Where do words come from?

I assert that a word is the formalisation of a concept; a handle on a mental construct, propogated by common use, then perhaps formal acceptance into language. A perception of reality based language and layers of conceptual understanding is wholly limited by these concepts. That they should form the foundation for what seems to be a popular perception of reality seems to me to be wholly lacking.

Consider a bookshop with ten thousand titles from gardening to philosophy through car mechanics and ancient translations.. then perhaps consider all the books in all the world which have ever been, maybe billions of tomes stacked so high as to block out the sun.. consider every single attemt to ever encapsulate even the most minute fragment of the most subjective element of our reality in words and ask; has that task actually ever been achieved?
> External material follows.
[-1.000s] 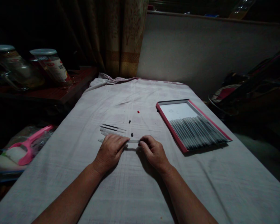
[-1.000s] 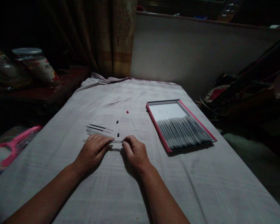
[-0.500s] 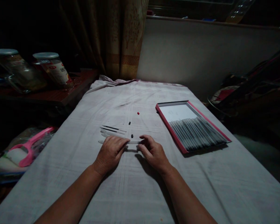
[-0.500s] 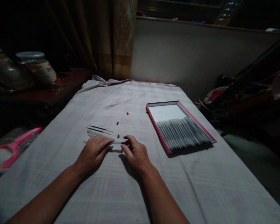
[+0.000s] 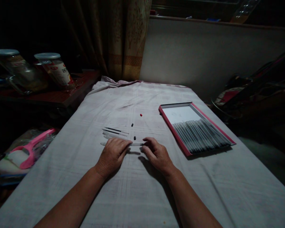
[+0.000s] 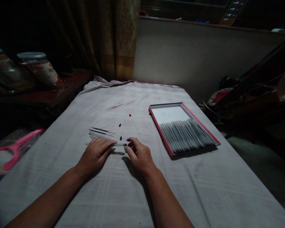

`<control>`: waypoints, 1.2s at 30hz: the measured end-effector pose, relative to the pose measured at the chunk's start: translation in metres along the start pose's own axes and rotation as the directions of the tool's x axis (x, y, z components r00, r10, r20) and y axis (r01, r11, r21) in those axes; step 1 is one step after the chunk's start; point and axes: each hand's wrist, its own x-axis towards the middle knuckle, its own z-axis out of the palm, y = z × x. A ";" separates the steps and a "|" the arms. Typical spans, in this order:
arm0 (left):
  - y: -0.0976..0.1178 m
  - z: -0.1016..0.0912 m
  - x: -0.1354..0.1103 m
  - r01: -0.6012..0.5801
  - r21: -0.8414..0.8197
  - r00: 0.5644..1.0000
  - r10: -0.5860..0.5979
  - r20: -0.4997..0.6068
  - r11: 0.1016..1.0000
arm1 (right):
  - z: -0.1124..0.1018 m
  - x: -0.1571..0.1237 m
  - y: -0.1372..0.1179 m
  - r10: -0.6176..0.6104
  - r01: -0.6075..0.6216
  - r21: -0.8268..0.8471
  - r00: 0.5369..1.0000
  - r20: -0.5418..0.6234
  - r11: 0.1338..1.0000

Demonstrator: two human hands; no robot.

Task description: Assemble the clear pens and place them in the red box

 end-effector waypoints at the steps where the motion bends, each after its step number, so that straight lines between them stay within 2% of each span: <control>1: 0.000 0.000 0.000 -0.001 -0.001 1.000 0.001 0.001 1.000 | 0.000 0.000 0.000 -0.005 0.005 0.003 1.000 -0.003 1.000; 11: 0.000 0.001 0.000 -0.003 -0.002 1.000 0.003 0.016 1.000 | 0.001 0.000 0.001 -0.052 0.052 -0.047 0.999 0.009 0.998; 18: 0.001 0.002 0.000 0.003 -0.029 1.000 -0.003 0.000 1.000 | 0.000 -0.001 0.000 -0.005 0.006 -0.031 0.999 0.044 1.000; 22: 0.002 0.002 0.000 -0.006 -0.029 1.000 0.006 -0.001 1.000 | -0.001 -0.001 -0.002 -0.049 0.051 -0.048 0.998 0.049 0.998; 25: -0.004 -0.003 0.001 0.009 -0.010 1.000 -0.009 -0.007 1.000 | -0.004 0.001 0.000 -0.035 0.035 0.005 0.999 0.007 0.999; 28: -0.013 -0.011 0.001 0.048 0.024 0.997 -0.046 -0.068 0.999 | -0.007 0.003 0.005 0.050 -0.042 0.128 0.997 -0.059 0.991; 32: -0.019 -0.016 0.002 0.050 0.023 0.993 -0.047 -0.104 0.999 | -0.003 0.003 0.009 0.164 -0.146 0.345 0.986 -0.023 0.927; 34: -0.019 -0.016 0.002 0.040 0.017 0.996 -0.038 -0.075 0.999 | 0.000 0.003 0.008 0.177 -0.166 0.367 0.984 0.003 0.915; 36: -0.021 -0.017 0.003 0.063 0.026 0.995 -0.060 -0.075 0.998 | 0.000 0.004 0.008 0.172 -0.156 0.323 0.985 -0.022 0.933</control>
..then consider what it is to be "knowledgable". Perhaps it is simply the biggest, most ego-centric, self-rightious myth ever known..

Monday, May 01, 2006

What for is a koan, sir?

Yesterday afternoon, a gentleman paid a visit to the deluded old man. After saluting to each other and just before sipping the first cup of green tea, the gentleman asked a question like this:
- What is a koan** and what for is it, sir?
- It is like a candy handed out to make a baby who is crying to stop it.
- Then what for is it after the baby aready stops crying?
- Just put it aside.
- And what would you tell the baby when he is no longer crying?
- Just tell him do not get hurt and cry again.
- That's wonderful, sir!
- You are a crying baby, aren't you?

(** koan - A puzzling, often paradoxical statement or story, used in Zen Buddhism as an aid to meditation and a means of gaining spiritual awakening.)

Hakuin and the Samurai

A soldier came to Hakuin and asked "Is there really a paradise and a hell?"
"Who are you?" inquired Hakuin.
"I am a samurai," the warrior replied.
"You, a samurai!" exclaimed Hakuin. "What kind of ruler would have you as his guard? Your face looks like that of a beggar!"
The soldier became so angry that he began to draw his sword, but Hakuin continued. "So you have a sword! Your weapon is probably as dull as your head!"
As the soldier drew his sword Hakuin remarked "Here open the gates of hell!"
At these words, the samurai, perceiving the discipline of the master, sheathed his sword and bowed.
"Here open the gates of paradise," said Hakuin.